### [What you will do]
Search the data for the string "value" and extract every line where it appears.

### [Source material]
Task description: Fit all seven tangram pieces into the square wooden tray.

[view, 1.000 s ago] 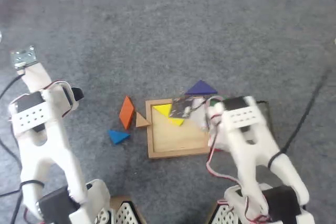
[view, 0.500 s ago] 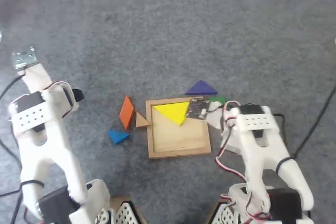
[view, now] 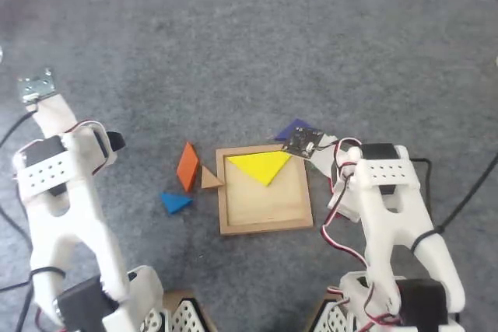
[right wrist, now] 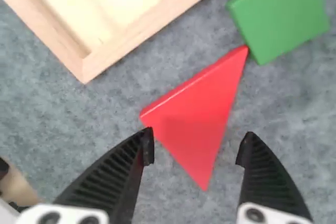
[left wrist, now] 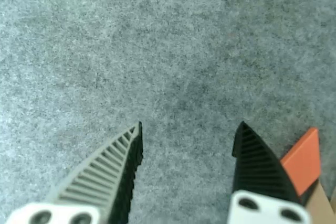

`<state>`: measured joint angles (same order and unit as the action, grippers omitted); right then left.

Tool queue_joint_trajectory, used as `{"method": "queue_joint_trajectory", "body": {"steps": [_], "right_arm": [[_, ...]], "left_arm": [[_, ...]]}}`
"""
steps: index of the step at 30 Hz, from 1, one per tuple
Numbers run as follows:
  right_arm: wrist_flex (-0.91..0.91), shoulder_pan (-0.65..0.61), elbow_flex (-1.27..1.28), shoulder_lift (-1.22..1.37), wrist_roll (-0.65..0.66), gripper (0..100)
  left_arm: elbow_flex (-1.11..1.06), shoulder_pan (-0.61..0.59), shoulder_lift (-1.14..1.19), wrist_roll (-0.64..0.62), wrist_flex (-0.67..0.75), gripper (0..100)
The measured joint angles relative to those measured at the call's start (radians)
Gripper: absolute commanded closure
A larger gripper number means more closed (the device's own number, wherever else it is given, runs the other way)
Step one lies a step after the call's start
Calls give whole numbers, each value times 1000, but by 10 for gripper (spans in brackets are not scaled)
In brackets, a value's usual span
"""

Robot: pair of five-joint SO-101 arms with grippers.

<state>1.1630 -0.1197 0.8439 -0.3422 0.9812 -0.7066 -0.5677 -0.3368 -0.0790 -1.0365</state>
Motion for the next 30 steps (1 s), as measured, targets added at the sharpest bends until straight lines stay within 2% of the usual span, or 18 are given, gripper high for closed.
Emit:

### [Response to the task]
Calls give whole numbers, each value times 1000, but by 10 for gripper (spans in brackets are not scaled)
In brackets, a value's usual span

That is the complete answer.